# [Exercise brief]
Find the word "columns" in the data below and copy each line that holds it.

# [Data section]
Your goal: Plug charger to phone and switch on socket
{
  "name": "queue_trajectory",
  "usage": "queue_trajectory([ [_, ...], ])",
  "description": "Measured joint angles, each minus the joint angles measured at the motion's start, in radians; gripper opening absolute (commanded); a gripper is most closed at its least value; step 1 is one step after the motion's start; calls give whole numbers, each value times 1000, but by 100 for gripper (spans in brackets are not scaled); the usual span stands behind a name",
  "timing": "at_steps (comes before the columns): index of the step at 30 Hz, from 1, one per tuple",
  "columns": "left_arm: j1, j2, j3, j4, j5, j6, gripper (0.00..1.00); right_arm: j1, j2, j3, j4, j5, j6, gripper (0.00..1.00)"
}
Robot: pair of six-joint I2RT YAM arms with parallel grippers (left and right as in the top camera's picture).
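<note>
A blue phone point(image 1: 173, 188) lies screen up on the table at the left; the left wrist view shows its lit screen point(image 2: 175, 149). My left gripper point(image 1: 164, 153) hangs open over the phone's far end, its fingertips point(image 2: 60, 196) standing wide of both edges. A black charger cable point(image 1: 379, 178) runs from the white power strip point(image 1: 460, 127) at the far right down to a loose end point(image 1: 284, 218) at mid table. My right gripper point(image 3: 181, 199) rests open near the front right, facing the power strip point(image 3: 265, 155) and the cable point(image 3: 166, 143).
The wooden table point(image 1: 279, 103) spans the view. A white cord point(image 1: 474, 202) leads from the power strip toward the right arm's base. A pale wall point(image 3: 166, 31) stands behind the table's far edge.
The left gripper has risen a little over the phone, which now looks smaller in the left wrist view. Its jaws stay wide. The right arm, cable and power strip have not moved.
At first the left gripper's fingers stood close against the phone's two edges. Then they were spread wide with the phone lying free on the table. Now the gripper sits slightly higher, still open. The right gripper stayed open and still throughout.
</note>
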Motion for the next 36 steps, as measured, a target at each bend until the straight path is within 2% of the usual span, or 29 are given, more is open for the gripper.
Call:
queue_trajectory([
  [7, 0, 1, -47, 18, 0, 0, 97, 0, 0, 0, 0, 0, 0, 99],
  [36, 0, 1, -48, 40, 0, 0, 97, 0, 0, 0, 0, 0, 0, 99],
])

# [Solution to this task]
  "timing": "at_steps (comes before the columns): index of the step at 30 Hz, from 1, one per tuple",
  "columns": "left_arm: j1, j2, j3, j4, j5, j6, gripper (0.00..1.00); right_arm: j1, j2, j3, j4, j5, j6, gripper (0.00..1.00)"

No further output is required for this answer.